## WORK REQUIRED
Copy each line containing the word "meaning" from the records that follow, please.

=== INPUT RECORDS ===

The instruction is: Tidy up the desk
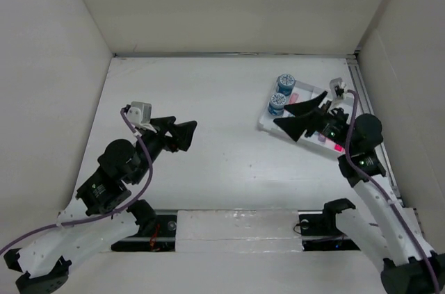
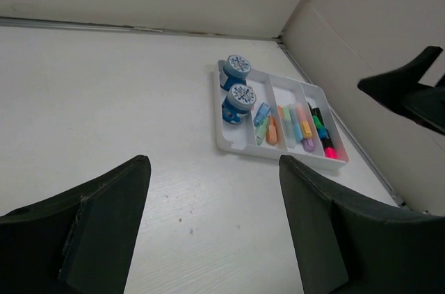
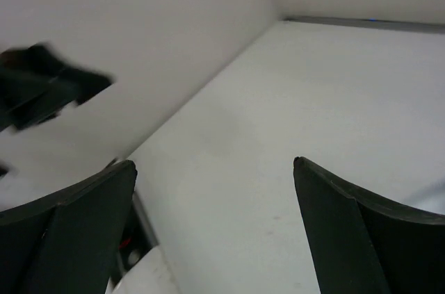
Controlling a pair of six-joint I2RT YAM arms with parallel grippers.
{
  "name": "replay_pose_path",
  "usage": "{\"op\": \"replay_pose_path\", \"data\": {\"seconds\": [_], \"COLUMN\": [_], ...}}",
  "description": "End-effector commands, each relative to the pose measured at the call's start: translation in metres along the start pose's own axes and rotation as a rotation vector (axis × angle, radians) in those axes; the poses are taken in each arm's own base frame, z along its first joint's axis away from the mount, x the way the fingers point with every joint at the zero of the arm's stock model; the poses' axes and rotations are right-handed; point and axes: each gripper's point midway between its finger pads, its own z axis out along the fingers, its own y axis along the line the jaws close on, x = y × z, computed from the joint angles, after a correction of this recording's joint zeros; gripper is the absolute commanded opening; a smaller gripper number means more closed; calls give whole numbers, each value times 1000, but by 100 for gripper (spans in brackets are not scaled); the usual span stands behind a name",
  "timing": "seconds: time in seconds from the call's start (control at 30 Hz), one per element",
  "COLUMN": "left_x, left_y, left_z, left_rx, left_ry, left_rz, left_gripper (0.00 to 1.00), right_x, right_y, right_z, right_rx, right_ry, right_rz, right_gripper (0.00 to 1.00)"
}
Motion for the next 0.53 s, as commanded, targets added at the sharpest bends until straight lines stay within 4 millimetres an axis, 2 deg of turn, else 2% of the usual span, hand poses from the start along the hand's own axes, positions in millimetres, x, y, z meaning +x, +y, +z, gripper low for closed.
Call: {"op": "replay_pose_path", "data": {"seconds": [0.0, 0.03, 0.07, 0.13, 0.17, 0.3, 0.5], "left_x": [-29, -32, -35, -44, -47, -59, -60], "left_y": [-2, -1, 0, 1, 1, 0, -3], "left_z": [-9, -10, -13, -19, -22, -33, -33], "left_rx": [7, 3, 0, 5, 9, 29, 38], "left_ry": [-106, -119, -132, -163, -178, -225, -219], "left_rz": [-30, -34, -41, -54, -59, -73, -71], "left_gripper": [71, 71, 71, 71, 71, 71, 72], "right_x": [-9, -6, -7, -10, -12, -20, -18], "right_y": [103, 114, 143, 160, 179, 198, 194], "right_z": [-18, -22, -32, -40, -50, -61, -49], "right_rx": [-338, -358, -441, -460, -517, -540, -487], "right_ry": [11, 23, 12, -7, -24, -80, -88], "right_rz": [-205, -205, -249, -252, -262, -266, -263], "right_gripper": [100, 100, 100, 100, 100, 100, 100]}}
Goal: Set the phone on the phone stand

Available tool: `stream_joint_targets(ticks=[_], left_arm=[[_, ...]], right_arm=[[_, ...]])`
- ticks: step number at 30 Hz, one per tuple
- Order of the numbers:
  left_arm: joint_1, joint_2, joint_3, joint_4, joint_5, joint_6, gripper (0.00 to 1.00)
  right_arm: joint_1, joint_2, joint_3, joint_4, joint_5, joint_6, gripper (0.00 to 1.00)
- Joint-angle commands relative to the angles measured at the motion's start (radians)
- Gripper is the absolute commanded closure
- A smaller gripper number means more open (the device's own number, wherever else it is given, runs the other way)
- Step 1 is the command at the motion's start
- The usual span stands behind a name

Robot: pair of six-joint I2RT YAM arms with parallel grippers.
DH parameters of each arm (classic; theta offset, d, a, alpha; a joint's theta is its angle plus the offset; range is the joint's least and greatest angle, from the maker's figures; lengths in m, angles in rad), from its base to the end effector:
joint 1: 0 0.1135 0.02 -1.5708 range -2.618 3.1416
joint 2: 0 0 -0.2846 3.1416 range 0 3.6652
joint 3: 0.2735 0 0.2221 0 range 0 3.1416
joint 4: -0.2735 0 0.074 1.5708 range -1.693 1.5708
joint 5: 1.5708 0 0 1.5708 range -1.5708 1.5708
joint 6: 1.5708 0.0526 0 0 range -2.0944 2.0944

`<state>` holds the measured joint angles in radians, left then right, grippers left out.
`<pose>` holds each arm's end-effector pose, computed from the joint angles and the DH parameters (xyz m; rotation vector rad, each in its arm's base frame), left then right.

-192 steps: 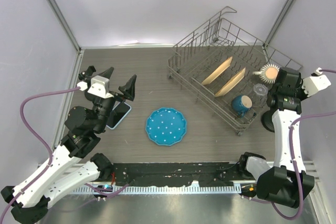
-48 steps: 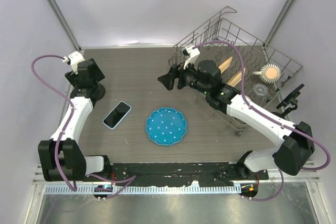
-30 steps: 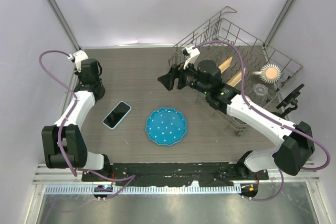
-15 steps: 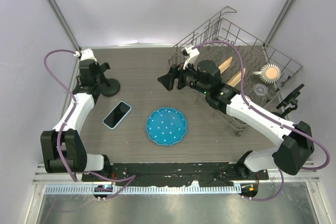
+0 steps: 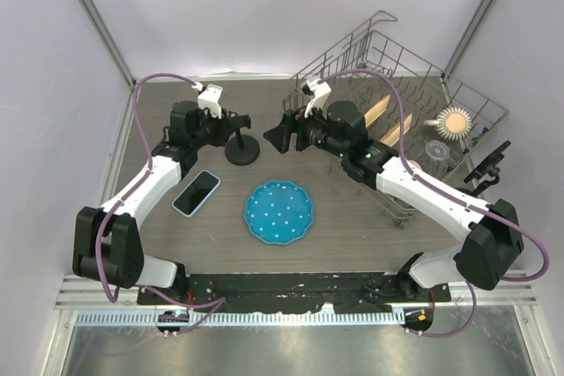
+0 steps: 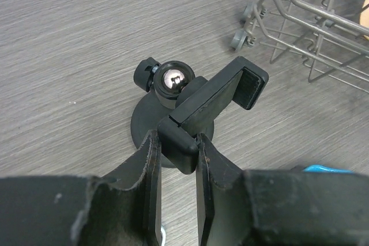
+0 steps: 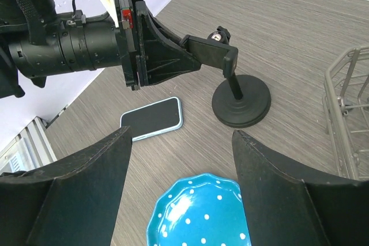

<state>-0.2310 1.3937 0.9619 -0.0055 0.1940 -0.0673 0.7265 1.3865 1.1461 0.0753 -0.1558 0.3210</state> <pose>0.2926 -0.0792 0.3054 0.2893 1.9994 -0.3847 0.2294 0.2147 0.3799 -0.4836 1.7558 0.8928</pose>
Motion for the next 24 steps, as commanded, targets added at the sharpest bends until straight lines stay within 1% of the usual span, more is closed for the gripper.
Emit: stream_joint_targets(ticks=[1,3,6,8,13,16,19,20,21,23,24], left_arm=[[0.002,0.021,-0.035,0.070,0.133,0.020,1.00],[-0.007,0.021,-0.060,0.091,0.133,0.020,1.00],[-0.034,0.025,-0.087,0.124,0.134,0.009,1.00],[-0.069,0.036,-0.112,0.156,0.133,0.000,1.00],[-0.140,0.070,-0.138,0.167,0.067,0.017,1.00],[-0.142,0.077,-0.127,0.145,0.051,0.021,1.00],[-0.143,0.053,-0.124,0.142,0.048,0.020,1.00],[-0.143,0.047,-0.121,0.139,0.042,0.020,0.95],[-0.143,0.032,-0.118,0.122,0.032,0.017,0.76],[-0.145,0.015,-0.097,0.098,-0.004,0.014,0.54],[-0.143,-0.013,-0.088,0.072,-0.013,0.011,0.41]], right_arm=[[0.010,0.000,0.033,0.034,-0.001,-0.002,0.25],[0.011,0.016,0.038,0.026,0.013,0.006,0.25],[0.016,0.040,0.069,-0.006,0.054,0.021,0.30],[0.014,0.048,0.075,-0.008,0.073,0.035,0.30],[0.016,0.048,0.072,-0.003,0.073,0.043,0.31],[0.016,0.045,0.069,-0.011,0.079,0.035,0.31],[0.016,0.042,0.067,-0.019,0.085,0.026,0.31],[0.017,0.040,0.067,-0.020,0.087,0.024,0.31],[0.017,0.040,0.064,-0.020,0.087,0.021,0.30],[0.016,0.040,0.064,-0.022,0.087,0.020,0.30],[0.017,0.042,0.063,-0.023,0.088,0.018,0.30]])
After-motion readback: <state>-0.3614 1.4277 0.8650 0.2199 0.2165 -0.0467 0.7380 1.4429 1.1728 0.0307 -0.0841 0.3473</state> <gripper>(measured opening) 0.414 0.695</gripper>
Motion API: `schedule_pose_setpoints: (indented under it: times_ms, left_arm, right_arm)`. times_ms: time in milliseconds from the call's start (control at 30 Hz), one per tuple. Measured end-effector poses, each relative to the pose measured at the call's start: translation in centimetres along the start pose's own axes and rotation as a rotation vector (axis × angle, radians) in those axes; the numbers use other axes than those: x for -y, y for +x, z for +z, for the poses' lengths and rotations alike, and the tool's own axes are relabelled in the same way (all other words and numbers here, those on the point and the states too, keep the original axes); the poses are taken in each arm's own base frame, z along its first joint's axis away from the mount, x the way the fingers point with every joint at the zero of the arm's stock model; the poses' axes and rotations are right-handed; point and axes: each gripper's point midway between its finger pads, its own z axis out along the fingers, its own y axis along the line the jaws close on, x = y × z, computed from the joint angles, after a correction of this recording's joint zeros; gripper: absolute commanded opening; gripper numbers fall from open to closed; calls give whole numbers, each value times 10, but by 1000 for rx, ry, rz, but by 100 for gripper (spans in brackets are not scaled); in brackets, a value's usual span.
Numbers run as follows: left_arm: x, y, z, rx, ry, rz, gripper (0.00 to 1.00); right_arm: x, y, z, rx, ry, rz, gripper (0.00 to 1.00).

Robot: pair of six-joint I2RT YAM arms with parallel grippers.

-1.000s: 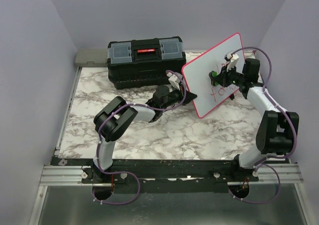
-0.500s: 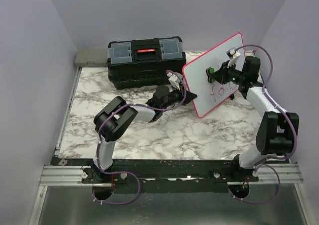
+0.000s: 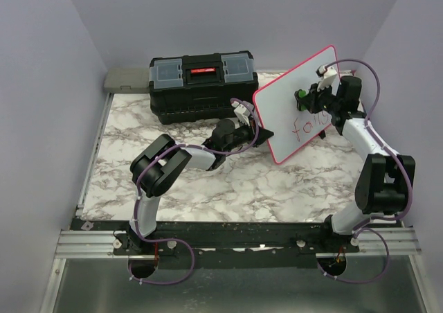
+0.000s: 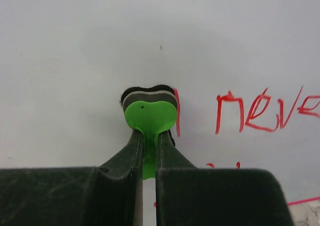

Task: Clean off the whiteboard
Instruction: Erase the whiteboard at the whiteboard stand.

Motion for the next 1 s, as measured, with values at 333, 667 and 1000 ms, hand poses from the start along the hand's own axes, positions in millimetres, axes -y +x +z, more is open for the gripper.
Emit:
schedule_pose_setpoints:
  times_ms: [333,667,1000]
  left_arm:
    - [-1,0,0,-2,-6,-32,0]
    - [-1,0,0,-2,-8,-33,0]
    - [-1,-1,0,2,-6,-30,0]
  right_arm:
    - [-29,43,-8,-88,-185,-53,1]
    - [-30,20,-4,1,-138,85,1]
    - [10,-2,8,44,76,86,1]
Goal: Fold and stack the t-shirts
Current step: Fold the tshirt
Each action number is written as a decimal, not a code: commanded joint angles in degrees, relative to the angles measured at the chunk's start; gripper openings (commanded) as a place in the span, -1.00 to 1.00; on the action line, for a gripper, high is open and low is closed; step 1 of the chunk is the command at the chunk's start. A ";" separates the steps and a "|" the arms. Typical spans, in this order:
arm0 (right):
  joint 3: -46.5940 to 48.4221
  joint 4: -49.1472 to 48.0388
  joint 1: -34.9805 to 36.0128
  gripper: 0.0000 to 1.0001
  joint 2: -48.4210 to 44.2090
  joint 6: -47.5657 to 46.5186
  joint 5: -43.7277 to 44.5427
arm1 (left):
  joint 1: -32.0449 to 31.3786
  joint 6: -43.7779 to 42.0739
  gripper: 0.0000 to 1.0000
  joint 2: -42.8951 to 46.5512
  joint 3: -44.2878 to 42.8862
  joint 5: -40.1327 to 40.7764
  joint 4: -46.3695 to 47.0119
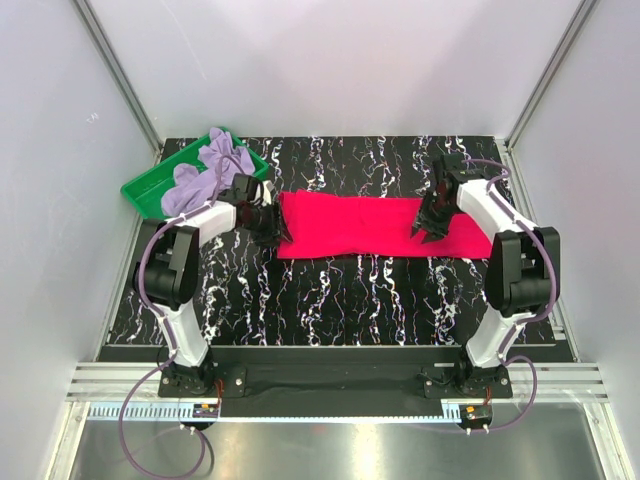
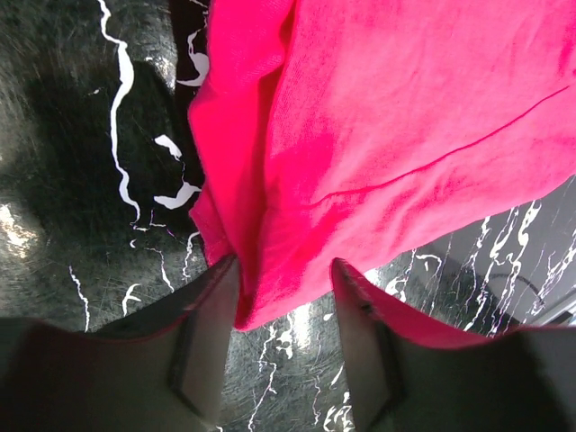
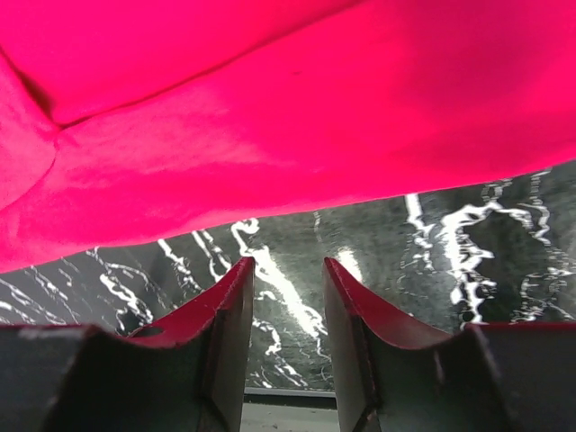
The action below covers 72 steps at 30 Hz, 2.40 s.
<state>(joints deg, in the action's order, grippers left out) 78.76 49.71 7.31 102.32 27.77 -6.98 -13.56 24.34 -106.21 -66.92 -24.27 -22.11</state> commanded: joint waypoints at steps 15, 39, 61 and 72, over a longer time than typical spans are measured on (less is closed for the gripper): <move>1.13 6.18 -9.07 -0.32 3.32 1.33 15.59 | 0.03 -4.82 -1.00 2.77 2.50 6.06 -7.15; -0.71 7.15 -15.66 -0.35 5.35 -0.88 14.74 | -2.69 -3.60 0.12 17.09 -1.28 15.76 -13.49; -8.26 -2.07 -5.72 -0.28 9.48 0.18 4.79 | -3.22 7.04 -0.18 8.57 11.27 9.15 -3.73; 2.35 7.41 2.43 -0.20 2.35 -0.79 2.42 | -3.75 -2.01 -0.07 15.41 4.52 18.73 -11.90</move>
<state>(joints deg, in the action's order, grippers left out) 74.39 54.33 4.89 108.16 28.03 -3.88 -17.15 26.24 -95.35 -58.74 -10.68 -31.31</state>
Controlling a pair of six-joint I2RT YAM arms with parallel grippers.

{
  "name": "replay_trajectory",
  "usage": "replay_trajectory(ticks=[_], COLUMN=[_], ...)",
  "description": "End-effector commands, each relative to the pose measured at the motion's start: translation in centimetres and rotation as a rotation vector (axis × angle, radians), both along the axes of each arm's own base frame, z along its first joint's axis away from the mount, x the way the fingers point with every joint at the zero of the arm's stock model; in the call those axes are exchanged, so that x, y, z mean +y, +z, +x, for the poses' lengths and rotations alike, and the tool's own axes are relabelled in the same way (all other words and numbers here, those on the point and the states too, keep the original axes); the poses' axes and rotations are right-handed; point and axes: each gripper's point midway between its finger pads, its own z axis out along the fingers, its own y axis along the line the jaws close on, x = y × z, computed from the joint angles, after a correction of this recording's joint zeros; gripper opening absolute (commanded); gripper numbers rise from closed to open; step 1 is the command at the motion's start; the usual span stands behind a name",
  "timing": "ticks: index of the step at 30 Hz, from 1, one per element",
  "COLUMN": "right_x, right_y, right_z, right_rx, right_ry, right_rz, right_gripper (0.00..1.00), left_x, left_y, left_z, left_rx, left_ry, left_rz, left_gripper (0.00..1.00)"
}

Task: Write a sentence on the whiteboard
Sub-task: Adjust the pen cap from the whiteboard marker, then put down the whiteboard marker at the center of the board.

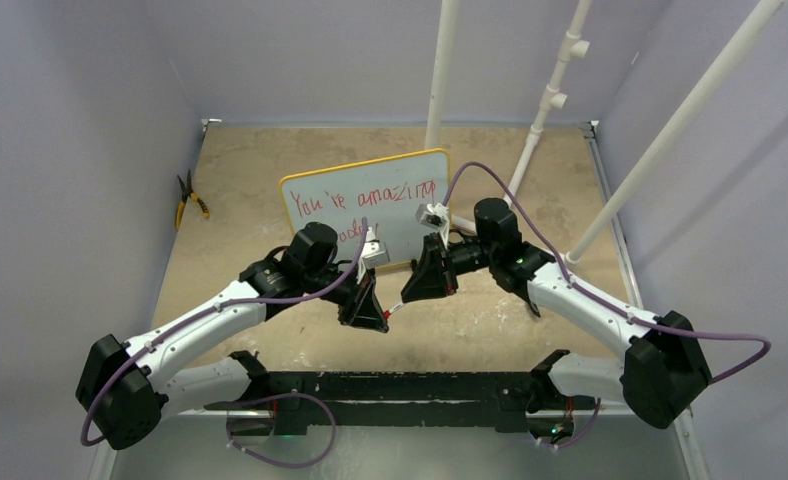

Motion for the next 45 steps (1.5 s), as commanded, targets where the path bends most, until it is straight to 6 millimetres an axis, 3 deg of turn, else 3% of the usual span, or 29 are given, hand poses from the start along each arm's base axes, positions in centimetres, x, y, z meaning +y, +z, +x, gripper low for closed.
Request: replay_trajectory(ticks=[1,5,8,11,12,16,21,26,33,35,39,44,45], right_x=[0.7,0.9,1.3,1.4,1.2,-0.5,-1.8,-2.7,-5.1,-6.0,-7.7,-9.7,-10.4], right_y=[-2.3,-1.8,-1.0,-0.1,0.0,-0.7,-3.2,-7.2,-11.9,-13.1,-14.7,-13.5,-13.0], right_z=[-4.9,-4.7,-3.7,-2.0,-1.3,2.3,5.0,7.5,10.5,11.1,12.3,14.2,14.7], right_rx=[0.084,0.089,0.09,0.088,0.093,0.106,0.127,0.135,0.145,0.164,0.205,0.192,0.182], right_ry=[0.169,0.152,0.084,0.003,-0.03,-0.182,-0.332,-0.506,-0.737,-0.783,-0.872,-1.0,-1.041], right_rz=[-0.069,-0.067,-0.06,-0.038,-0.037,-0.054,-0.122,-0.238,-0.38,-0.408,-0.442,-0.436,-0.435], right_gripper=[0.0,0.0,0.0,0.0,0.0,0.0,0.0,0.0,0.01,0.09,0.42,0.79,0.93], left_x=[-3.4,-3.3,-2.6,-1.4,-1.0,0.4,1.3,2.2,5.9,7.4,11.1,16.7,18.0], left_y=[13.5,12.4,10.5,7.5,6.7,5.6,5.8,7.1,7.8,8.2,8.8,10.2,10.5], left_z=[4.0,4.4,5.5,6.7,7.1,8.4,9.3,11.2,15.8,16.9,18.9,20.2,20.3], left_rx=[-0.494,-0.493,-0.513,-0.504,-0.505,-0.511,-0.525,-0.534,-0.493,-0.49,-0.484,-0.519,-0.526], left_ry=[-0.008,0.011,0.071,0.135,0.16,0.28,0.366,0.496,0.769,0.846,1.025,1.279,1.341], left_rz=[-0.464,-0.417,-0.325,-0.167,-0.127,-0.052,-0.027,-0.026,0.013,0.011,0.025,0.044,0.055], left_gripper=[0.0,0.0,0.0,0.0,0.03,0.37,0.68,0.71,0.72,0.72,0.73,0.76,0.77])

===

## OUTPUT OF THE EXERCISE
Motion for the next 0.53 s, as commanded, targets added at the sharpest bends until straight lines stay within 4 millimetres an axis, 2 deg of turn, else 2% of the usual span, hand poses from the start along the hand's own axes, positions in millimetres, x, y, z meaning +x, +y, +z, gripper low for closed.
Motion for the next 45 steps (1.5 s), as commanded, targets where the path bends most, until it is straight to 6 millimetres an axis, 3 deg of turn, else 3% of the usual span, or 29 are given, hand poses from the start along each arm's base axes, positions in centimetres, x, y, z meaning +y, +z, +x, gripper low for closed.

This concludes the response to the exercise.